- _What the task asks_
The response must consist of the lines below from the one with "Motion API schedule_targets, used" through the one with "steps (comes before", exactly as they appear and with both ends kept.

- _Provided records_
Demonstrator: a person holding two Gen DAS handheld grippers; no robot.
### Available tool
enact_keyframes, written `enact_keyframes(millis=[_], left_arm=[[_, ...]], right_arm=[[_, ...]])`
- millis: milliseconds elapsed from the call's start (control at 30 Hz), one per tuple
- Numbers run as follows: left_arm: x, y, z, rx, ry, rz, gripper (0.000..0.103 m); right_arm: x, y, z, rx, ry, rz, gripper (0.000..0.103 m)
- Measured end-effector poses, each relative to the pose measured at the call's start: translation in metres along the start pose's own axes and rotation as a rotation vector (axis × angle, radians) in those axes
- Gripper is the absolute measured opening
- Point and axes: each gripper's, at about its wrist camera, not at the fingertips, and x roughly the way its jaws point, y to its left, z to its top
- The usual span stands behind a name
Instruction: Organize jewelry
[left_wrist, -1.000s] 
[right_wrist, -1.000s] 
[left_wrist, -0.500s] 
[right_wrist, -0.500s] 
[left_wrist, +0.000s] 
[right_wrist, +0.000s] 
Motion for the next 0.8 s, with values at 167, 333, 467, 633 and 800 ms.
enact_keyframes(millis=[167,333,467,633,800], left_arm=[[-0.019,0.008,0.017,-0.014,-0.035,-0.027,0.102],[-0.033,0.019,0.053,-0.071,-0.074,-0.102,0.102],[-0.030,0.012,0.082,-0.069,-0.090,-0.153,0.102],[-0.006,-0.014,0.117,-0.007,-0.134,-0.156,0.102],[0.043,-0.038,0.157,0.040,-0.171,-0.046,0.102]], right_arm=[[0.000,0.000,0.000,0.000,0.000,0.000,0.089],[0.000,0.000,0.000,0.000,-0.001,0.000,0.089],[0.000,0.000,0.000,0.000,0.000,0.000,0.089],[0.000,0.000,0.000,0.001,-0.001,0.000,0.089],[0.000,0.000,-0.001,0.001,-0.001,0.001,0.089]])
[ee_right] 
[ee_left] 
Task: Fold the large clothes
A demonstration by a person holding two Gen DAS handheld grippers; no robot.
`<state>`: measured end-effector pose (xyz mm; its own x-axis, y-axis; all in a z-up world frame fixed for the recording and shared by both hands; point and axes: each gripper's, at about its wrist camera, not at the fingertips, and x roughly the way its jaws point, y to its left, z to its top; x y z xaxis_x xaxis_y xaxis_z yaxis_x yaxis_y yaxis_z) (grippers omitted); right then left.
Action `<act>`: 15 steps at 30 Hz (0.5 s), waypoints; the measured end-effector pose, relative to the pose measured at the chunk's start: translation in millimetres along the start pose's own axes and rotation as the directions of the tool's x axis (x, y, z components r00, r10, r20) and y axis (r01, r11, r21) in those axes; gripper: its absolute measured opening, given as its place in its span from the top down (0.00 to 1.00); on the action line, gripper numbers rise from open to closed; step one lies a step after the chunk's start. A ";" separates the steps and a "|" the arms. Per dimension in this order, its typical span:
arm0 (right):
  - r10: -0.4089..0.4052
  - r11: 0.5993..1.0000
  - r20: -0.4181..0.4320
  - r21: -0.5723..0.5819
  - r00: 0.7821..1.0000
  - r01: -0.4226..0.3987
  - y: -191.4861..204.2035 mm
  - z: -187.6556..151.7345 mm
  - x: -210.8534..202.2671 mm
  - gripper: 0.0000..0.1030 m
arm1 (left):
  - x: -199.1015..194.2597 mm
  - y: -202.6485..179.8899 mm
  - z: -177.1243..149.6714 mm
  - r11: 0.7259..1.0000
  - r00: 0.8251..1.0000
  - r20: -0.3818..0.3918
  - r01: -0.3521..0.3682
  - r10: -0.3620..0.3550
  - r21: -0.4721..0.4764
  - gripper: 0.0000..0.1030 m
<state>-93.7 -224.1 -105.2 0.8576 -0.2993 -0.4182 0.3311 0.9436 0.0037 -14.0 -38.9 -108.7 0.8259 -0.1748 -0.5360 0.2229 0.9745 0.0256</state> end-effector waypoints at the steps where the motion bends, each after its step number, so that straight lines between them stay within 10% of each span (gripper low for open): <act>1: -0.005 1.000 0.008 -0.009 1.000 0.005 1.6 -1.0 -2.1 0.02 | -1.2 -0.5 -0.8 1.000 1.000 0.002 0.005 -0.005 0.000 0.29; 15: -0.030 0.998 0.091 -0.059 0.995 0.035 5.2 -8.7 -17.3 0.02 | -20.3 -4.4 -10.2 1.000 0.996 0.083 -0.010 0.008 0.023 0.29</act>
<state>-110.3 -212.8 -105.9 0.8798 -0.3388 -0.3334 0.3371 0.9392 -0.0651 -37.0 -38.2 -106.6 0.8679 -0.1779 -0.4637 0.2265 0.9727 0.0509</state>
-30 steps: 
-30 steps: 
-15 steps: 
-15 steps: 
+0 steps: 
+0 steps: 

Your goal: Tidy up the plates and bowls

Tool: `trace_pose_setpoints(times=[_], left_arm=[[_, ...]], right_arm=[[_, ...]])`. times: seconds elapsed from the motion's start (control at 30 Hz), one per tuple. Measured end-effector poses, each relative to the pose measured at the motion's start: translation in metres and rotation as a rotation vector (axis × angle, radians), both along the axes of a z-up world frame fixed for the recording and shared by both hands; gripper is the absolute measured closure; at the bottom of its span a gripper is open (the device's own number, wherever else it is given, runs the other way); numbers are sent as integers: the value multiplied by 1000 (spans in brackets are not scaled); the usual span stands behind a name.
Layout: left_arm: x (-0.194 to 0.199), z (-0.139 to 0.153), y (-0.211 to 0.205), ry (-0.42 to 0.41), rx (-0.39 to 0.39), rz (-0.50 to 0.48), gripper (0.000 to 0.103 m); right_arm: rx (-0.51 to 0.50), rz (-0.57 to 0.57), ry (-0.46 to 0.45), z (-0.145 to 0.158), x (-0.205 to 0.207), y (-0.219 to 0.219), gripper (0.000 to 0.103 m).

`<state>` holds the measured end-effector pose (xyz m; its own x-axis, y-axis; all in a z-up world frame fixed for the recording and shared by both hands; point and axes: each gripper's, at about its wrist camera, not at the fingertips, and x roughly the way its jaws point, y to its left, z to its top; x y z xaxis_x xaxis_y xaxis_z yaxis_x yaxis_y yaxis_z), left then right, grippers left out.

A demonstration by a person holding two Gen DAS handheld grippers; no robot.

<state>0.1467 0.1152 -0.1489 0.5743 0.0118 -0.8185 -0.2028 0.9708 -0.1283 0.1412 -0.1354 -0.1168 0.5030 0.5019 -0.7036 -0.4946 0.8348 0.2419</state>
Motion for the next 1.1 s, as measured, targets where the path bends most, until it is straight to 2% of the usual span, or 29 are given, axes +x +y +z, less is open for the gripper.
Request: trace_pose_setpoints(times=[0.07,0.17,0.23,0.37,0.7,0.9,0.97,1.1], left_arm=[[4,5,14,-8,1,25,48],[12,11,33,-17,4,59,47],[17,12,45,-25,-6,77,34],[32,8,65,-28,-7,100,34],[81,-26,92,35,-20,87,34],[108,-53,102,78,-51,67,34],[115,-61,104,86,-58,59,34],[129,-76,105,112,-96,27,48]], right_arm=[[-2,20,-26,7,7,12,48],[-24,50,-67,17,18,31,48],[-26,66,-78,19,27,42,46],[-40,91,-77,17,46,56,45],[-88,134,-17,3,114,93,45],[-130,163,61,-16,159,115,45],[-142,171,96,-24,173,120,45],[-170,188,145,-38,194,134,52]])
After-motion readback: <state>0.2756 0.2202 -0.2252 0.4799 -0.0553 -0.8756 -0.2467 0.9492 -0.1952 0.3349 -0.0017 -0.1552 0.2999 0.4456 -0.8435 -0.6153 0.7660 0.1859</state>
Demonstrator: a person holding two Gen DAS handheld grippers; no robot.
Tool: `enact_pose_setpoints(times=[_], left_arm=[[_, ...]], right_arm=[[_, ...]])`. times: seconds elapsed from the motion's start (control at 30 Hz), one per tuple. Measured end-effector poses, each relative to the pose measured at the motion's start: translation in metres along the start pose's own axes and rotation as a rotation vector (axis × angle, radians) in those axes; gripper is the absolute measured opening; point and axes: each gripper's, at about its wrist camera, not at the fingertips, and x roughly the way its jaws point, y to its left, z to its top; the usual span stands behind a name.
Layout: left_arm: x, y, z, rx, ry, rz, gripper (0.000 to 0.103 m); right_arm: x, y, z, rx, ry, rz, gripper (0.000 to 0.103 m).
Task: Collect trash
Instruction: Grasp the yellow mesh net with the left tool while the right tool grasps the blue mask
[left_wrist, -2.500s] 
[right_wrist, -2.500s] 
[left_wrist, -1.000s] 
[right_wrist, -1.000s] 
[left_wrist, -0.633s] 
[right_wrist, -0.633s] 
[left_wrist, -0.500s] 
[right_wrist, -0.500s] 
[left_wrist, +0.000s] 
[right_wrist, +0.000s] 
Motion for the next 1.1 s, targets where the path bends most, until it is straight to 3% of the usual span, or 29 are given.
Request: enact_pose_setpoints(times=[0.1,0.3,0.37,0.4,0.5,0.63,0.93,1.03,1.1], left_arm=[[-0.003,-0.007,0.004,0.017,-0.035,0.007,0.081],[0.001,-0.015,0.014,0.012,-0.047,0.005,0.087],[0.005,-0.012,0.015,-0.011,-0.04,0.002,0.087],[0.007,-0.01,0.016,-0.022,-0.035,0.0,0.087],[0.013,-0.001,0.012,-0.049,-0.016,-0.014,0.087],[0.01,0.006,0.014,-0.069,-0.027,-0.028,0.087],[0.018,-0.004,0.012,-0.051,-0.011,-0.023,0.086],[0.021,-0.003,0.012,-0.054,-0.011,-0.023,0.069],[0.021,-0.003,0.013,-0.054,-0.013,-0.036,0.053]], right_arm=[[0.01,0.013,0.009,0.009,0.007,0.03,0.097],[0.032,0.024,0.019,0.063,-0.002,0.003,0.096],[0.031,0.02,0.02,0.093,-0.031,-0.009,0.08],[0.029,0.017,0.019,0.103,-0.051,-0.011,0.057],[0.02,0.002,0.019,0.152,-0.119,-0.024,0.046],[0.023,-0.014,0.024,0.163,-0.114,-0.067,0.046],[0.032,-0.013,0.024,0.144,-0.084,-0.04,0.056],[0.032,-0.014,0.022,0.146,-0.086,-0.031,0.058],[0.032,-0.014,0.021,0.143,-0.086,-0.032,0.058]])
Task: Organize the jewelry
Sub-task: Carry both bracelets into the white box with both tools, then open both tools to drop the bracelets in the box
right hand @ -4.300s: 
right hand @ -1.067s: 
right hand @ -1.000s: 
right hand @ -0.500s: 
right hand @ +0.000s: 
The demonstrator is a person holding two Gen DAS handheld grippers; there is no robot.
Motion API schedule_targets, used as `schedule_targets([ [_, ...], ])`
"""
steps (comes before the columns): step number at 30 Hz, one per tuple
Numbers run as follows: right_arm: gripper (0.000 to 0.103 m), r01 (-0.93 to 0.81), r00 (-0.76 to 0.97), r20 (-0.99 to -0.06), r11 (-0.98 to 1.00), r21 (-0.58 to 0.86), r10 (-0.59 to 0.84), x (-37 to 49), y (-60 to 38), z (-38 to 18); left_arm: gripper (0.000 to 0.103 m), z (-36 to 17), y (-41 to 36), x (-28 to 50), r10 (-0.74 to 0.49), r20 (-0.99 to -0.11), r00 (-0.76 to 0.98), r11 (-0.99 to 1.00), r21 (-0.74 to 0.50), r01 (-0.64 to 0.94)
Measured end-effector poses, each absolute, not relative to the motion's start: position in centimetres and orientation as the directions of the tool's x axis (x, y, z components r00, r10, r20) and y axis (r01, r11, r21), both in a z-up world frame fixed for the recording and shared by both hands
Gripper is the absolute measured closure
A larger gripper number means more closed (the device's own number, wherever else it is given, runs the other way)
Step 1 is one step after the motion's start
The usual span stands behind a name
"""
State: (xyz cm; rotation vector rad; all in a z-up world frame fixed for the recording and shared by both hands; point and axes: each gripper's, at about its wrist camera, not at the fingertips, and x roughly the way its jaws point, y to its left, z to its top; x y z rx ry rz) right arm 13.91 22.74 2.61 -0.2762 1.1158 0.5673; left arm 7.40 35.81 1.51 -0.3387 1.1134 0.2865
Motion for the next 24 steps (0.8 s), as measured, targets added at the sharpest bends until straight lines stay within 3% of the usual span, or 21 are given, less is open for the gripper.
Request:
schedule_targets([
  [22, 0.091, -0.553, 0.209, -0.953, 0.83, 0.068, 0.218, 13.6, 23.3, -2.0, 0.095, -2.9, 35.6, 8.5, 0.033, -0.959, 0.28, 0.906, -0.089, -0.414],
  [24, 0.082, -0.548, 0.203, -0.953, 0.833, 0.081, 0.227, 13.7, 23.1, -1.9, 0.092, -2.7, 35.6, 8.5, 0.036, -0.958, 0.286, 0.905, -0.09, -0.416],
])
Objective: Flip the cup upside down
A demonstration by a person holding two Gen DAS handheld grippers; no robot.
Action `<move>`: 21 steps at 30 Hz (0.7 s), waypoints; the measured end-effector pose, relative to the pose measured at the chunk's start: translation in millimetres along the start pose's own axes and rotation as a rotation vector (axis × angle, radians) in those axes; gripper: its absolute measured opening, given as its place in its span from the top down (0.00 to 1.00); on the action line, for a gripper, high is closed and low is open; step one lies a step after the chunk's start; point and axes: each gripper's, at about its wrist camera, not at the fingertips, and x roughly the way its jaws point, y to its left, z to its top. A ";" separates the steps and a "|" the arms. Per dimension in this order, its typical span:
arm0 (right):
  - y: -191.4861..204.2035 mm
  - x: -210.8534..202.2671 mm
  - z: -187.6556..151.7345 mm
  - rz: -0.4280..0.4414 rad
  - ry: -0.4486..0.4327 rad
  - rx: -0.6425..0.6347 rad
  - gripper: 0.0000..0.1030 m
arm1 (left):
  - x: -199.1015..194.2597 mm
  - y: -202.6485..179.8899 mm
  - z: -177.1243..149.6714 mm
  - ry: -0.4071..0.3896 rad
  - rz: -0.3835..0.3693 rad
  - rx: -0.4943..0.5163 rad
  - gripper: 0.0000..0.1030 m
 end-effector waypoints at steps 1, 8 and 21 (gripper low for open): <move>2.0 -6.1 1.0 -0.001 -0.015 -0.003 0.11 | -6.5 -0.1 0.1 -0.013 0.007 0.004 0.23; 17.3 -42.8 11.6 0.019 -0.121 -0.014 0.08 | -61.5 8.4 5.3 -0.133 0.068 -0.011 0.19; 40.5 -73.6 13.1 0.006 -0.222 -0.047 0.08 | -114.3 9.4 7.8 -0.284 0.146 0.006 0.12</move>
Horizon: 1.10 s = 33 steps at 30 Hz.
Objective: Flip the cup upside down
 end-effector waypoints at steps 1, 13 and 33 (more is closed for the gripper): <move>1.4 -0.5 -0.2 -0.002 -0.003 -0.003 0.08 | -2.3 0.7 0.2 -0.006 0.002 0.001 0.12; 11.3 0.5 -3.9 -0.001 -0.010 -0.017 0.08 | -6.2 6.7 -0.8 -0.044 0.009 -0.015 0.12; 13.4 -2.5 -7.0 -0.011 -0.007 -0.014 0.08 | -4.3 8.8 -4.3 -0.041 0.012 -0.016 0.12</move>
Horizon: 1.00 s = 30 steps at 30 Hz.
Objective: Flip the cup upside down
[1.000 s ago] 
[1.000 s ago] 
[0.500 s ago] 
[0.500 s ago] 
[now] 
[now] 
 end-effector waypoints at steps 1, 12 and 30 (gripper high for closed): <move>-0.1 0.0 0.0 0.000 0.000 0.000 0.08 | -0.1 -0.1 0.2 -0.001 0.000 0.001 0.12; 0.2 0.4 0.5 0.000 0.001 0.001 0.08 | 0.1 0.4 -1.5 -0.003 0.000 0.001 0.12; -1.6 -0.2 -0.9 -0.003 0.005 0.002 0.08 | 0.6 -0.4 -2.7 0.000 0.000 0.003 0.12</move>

- _Response to this exercise_
Motion API schedule_targets, used as `schedule_targets([ [_, ...], ])`
"""
steps (comes before the columns): step number at 30 Hz, one per tuple

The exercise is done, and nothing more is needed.